Stored data:
━━━━
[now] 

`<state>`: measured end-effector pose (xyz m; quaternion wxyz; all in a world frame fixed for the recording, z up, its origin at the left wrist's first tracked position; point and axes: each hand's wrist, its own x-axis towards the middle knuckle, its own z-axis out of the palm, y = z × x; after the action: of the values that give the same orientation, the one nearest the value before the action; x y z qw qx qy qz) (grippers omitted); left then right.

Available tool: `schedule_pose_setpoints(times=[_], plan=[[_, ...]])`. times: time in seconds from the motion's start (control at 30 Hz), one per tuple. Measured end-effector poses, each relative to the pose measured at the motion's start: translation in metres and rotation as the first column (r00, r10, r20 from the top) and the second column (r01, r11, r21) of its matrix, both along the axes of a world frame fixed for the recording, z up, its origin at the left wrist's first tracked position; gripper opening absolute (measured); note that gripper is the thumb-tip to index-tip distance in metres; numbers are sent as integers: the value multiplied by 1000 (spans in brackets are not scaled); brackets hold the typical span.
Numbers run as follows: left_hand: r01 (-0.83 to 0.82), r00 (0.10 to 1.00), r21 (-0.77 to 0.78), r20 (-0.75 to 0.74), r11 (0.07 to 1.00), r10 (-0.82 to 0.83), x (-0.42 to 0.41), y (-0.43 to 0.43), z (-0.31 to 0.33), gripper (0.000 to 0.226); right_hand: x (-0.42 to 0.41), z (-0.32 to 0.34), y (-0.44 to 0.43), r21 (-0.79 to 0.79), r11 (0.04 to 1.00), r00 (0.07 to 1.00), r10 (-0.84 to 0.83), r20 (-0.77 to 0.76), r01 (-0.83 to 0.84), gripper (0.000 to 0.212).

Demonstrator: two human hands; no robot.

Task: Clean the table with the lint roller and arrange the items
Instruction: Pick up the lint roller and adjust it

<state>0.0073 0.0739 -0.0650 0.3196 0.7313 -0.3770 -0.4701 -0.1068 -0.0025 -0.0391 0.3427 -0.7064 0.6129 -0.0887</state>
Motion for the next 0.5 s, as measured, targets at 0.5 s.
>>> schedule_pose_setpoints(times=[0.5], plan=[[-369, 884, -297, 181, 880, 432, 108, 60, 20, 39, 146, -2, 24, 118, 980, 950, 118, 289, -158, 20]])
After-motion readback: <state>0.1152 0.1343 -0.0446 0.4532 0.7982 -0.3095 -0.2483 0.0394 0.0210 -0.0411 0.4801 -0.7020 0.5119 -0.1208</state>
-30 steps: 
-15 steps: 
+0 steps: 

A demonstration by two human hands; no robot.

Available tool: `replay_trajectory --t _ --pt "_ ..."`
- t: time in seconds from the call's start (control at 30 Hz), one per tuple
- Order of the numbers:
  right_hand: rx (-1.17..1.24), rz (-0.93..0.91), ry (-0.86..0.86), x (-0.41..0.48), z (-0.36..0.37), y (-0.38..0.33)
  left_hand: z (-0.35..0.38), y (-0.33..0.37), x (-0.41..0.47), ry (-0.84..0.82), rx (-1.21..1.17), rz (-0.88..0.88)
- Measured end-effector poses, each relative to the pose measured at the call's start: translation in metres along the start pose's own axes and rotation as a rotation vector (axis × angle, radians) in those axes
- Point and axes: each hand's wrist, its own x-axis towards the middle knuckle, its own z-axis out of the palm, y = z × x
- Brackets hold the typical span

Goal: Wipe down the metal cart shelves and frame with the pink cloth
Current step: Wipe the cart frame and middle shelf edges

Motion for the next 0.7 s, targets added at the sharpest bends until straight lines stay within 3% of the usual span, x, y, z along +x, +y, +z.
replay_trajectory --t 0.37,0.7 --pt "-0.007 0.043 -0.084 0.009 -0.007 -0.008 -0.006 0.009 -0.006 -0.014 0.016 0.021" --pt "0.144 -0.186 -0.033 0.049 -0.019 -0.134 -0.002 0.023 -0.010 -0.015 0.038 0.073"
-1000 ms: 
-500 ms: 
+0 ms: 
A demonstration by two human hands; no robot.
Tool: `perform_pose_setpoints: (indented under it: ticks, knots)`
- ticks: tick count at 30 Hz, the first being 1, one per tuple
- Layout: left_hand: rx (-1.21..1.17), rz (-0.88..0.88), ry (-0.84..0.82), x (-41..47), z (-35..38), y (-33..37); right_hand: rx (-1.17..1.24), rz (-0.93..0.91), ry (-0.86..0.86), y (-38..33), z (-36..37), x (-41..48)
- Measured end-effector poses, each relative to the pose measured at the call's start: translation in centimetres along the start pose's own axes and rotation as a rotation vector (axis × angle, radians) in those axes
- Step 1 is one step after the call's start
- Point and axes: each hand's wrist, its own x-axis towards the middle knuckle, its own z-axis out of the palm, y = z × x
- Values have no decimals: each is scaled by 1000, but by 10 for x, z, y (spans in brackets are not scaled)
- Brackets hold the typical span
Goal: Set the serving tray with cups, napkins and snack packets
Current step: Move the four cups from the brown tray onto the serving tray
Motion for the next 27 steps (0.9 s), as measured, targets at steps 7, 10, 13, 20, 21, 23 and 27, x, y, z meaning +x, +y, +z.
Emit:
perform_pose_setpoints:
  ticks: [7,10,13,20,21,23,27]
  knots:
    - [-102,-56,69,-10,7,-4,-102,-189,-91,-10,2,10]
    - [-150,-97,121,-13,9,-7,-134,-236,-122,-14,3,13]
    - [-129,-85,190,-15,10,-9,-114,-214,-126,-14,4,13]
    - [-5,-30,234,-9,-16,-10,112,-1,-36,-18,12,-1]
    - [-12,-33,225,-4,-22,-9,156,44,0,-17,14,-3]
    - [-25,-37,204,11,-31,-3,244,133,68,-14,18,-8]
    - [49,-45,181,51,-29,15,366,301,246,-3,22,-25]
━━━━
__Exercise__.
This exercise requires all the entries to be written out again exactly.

__Exercise result__.
[now] 

`<state>`: measured end-effector pose (xyz m; quaternion wxyz; all in a world frame fixed for the recording, z up, its origin at the left wrist's first tracked position; point and axes: each hand's wrist, its own x-axis towards the middle knuckle, its own z-axis out of the palm, y = z × x; after the action: of the values that give the same orientation, the one nearest the value before the action; x y z qw qx qy qz) (grippers omitted); left then right.

Available tool: `schedule_pose_setpoints(times=[_], plan=[[_, ...]])`. times: time in seconds from the motion's start (control at 30 Hz), one per tuple. Measured end-effector poses, each relative to the pose measured at the motion's start: translation in metres and rotation as the first column (r00, r10, r20 from the top) and the second column (r01, r11, r21) of its matrix, both along the axes of a world frame fixed for the recording, z up, its origin at the left wrist's first tracked position; gripper opening absolute (measured); note that gripper is the thumb-tip to index-tip distance in metres; numbers are sent as integers: the value multiplied by 1000 (spans in brackets are not scaled); brackets hold the typical span.
Numbers run as follows: left_hand: r01 (-0.83 to 0.82), r00 (0.10 to 1.00), r21 (-0.77 to 0.78), r20 (-0.75 to 0.74), r11 (0.07 to 1.00), r10 (-0.82 to 0.83), x (-0.42 to 0.41), y (-0.43 to 0.43), z (-0.31 to 0.33), gripper (0.000 to 0.226); right_hand: x (-0.42 to 0.41), z (-0.32 to 0.34), y (-0.44 to 0.43), r21 (-0.79 to 0.79), r11 (0.04 to 1.00), r00 (0.07 to 1.00), r10 (-0.84 to 0.83), r20 (-0.77 to 0.76), r01 (-0.83 to 0.84), gripper (0.000 to 0.212).

Demonstrator: two human hands; no robot.

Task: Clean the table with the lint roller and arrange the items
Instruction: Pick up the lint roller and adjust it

<state>0.0073 0.0739 -0.0650 0.3196 0.7313 -0.3770 -0.4701 -0.1068 -0.0025 -0.0391 0.3427 -0.7064 0.6129 -0.0887</state>
Motion for the next 0.5 s, as measured, targets at 0.5 s.
>>> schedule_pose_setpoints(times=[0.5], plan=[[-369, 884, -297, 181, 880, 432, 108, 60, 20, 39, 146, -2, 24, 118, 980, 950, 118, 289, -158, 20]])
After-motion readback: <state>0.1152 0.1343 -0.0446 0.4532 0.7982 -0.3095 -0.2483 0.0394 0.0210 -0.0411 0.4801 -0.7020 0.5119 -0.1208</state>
-30 steps: 
-15 steps: 
+0 steps: 

A demonstration by two human hands; no robot.

Available tool: `replay_trajectory --t _ --pt "_ ..."`
- t: time in seconds from the call's start (control at 30 Hz), one per tuple
- Order of the numbers:
  right_hand: rx (-1.17..1.24), rz (-0.93..0.91), ry (-0.86..0.86), x (-0.41..0.48), z (-0.36..0.37), y (-0.38..0.33)
  left_hand: z (-0.35..0.38), y (-0.33..0.37), x (-0.41..0.47), ry (-0.84..0.82), rx (-1.21..1.17), rz (-0.88..0.88)
- Measured end-effector poses, each relative to the pose measured at the call's start: translation in metres along the start pose's own axes and rotation as a rotation vector (axis × angle, radians) in those axes
- Point and axes: each hand's wrist, its own x-axis towards the middle knuckle, its own z-axis out of the palm, y = z × x
- Brackets hold the typical span

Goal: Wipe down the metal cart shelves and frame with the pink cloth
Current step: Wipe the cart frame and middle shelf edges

Motion for the next 0.7 s, targets added at the sharpest bends until straight lines stay within 3% of the usual span, x, y, z along +x, +y, +z.
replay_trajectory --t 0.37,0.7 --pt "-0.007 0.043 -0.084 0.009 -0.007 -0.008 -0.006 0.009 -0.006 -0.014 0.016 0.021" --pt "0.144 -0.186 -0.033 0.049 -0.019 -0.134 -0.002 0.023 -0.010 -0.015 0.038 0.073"
-1000 ms: 
-500 ms: 
+0 ms: 
A demonstration by two human hands; no robot.
Tool: `perform_pose_setpoints: (indented under it: ticks, knots)`
- ticks: tick count at 30 Hz, the first being 1, one per tuple
- Layout: left_hand: rx (-1.21..1.17), rz (-0.88..0.88), ry (-0.84..0.82), x (-41..47), z (-35..38), y (-33..37); right_hand: rx (-1.17..1.24), rz (-0.93..0.91), ry (-0.86..0.86), y (-38..33), z (-36..37), x (-41..48)
- Measured end-effector poses, each relative to the pose measured at the call's start: translation in centimetres along the start pose's own axes and rotation as a rotation vector (axis × angle, radians) in those axes
- Step 1 is one step after the call's start
- Point and axes: each hand's wrist, its own x-axis towards the middle knuckle, its own z-axis out of the palm, y = z × x
- Values have no decimals: each is scaled by 1000, but by 10 for x, z, y (spans in brackets are not scaled)
- Brackets hold the typical span
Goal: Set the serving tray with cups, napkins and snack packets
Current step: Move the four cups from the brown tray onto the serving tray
Motion for the next 27 steps (0.9 s), as measured, targets at steps 7, 10, 13, 20, 21, 23 and 27, x, y, z meaning +x, +y, +z.
Emit:
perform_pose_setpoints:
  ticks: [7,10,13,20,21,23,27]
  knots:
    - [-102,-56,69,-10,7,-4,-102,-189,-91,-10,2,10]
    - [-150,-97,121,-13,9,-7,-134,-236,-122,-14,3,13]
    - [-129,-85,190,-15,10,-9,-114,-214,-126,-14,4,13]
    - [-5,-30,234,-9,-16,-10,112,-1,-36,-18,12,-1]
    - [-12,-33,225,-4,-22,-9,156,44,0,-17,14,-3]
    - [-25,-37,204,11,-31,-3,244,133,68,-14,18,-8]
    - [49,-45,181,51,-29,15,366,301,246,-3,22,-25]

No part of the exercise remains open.